## THE PROBLEM
Print the whole listing again exactly, keeping no pictures in it.

## DATASET EXCERPT
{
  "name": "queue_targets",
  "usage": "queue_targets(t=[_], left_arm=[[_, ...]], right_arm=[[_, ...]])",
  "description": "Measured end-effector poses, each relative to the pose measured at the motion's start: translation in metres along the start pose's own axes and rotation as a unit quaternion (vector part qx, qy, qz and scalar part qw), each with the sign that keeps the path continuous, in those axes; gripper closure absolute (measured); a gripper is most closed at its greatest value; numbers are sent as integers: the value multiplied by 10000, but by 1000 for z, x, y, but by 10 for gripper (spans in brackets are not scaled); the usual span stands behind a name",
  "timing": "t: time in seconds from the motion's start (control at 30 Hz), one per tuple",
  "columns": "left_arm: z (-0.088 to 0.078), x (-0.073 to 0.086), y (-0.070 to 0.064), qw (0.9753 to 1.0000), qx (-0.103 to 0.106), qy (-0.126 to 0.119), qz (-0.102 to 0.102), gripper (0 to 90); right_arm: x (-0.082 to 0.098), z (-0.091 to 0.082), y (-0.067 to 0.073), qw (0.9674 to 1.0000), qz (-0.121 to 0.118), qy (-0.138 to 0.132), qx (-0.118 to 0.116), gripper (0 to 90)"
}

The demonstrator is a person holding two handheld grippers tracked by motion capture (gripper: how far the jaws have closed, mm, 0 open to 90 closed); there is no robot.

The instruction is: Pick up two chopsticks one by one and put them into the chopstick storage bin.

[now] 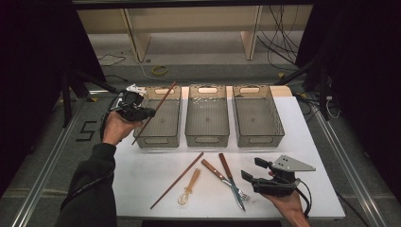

## REPLY
{
  "name": "queue_targets",
  "usage": "queue_targets(t=[_], left_arm=[[_, ...]], right_arm=[[_, ...]])",
  "description": "Measured end-effector poses, each relative to the pose measured at the motion's start: translation in metres along the start pose's own axes and rotation as a unit quaternion (vector part qx, qy, qz and scalar part qw), each with the sign that keeps the path continuous, in those axes; gripper closure absolute (measured); a gripper is most closed at its greatest value; numbers are sent as integers: the value multiplied by 10000, but by 1000 for z, x, y, but by 10 for gripper (spans in brackets are not scaled); the usual span stands behind a name",
  "timing": "t: time in seconds from the motion's start (control at 30 Hz), one per tuple",
  "columns": "left_arm: z (-0.088 to 0.078), x (-0.073 to 0.086), y (-0.070 to 0.064), qw (0.9753 to 1.0000), qx (-0.103 to 0.106), qy (-0.126 to 0.119), qz (-0.102 to 0.102), gripper (0 to 90); right_arm: x (-0.082 to 0.098), z (-0.091 to 0.082), y (-0.067 to 0.073), qw (0.9674 to 1.0000), qz (-0.121 to 0.118), qy (-0.138 to 0.132), qx (-0.118 to 0.116), gripper (0 to 90)"
}

The demonstrator is a person holding two handheld grippers tracked by motion capture (gripper: how far the jaws have closed, mm, 0 open to 90 closed); there is no robot.

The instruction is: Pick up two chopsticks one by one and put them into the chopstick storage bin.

[now] 

This output contains the complete answer.